• _WHAT YOU WILL DO_: Word for word, set down every record that appears below.

• _DATA IN THIS EXERCISE_:
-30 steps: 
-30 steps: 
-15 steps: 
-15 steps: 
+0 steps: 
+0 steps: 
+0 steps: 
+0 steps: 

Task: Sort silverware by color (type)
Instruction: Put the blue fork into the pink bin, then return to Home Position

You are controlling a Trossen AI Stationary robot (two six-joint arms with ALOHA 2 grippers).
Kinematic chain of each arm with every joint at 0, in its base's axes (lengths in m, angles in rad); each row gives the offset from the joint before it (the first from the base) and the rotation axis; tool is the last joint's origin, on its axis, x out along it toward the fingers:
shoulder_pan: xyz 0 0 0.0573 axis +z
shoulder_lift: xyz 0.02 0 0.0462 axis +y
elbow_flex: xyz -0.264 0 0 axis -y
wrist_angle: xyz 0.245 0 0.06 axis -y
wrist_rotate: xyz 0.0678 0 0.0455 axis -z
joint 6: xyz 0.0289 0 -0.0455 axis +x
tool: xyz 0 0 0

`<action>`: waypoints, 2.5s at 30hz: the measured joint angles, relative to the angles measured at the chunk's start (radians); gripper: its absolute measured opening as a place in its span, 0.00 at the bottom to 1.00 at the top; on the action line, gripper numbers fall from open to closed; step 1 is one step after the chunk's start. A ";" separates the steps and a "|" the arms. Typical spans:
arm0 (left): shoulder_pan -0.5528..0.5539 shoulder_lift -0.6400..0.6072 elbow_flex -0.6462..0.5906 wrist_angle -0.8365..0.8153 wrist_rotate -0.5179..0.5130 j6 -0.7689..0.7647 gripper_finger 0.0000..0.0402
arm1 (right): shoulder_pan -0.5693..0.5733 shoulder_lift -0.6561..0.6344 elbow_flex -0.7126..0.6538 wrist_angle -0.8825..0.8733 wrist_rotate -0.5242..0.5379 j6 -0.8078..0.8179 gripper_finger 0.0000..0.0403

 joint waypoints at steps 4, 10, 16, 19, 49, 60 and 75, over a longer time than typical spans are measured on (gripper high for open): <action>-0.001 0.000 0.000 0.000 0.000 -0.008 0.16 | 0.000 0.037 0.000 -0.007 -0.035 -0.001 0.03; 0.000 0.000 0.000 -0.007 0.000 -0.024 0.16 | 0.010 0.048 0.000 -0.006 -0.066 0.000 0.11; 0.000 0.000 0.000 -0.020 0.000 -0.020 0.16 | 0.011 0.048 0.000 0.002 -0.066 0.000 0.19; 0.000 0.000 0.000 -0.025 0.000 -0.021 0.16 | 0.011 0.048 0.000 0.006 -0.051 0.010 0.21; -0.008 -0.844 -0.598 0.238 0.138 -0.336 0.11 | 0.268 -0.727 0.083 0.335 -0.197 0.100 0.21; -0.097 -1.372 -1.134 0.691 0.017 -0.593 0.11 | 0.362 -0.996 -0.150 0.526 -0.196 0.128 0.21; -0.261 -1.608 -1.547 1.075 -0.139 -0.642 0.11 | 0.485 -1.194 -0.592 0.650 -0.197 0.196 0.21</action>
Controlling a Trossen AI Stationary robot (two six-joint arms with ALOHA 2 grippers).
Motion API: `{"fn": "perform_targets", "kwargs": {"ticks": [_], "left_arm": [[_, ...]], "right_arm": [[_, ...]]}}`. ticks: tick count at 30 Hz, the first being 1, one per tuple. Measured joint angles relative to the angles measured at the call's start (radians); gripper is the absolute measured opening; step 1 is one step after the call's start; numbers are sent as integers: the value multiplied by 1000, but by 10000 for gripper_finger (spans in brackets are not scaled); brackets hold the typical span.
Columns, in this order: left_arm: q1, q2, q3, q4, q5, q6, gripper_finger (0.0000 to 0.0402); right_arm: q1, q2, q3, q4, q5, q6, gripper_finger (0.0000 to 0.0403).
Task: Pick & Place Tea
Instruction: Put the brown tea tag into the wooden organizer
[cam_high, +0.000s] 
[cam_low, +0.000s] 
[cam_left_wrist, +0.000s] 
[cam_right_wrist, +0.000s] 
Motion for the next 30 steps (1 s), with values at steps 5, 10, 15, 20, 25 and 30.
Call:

• _EXPECTED ANSWER_:
-30 steps: 
-30 steps: 
-15 steps: 
-15 steps: 
+0 steps: 
+0 steps: 
+0 steps: 
+0 steps: 

Task: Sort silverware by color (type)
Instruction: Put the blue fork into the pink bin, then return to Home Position

You are controlling a Trossen AI Stationary robot (two six-joint arms with ALOHA 2 grippers).
Kinematic chain of each arm with every joint at 0, in its base's axes (lengths in m, angles in rad); each row gives the offset from the joint before it (the first from the base) and the rotation axis; tool is the last joint's origin, on its axis, x out along it toward the fingers:
shoulder_pan: xyz 0 0 0.0573 axis +z
shoulder_lift: xyz 0.02 0 0.0462 axis +y
elbow_flex: xyz -0.264 0 0 axis -y
wrist_angle: xyz 0.245 0 0.06 axis -y
wrist_rotate: xyz 0.0678 0 0.0455 axis -z
joint 6: xyz 0.0289 0 -0.0455 axis +x
tool: xyz 0 0 0

`<action>`: waypoints, 2.5s at 30hz: the measured joint angles, relative to the angles measured at the chunk's start (radians); gripper: its absolute measured opening as a place in its span, 0.00 at the bottom to 1.00 at the top; on the action line, gripper numbers fall from open to closed; step 1 is one step after the chunk's start. A ";" separates the steps and a "|" the arms. Typical spans:
arm0 (left): shoulder_pan -0.5528..0.5539 shoulder_lift -0.6400..0.6072 elbow_flex -0.6462..0.5906 wrist_angle -0.8365..0.8153 wrist_rotate -0.5179..0.5130 j6 -0.7689..0.7647 gripper_finger 0.0000..0.0402
arm1 (right): shoulder_pan -0.5693..0.5733 shoulder_lift -0.6561..0.6344 elbow_flex -0.7126..0.6538 wrist_angle -0.8825..0.8733 wrist_rotate -0.5242..0.5379 j6 -0.8078..0.8179 gripper_finger 0.0000..0.0403

 joint waypoints at steps 4, 10, 16, 19, 49, 60 and 75, over a longer time than typical spans are measured on (gripper high for open): <action>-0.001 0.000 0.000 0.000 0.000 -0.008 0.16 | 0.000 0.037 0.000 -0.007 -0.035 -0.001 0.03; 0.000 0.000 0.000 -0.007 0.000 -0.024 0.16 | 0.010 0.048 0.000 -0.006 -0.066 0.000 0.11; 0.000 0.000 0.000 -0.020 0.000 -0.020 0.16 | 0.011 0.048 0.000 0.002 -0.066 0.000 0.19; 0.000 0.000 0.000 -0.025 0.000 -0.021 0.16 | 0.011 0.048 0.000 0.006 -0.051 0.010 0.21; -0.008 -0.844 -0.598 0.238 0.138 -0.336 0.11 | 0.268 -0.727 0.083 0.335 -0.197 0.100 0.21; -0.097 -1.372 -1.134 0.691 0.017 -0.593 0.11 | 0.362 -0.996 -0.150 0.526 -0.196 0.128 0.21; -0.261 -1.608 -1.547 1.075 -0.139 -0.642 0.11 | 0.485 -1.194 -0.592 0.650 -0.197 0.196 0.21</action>
Controlling a Trossen AI Stationary robot (two six-joint arms with ALOHA 2 grippers).
Motion API: `{"fn": "perform_targets", "kwargs": {"ticks": [_], "left_arm": [[_, ...]], "right_arm": [[_, ...]]}}`. ticks: tick count at 30 Hz, the first being 1, one per tuple. Measured joint angles relative to the angles measured at the call's start (radians); gripper is the absolute measured opening; step 1 is one step after the call's start; numbers are sent as integers: the value multiplied by 1000, but by 10000 for gripper_finger (spans in brackets are not scaled); brackets hold the typical span.
Columns, in this order: left_arm: q1, q2, q3, q4, q5, q6, gripper_finger (0.0000 to 0.0402); right_arm: q1, q2, q3, q4, q5, q6, gripper_finger (0.0000 to 0.0403).
Task: Pick & Place Tea
Instruction: Put the brown tea tag into the wooden organizer
[cam_high, +0.000s] 
[cam_low, +0.000s] 
[cam_left_wrist, +0.000s] 
[cam_right_wrist, +0.000s] 
Motion for the next 30 steps (1 s), with values at steps 5, 10, 15, 20, 25 and 30.
Call:

Nothing further remains to be added to the answer.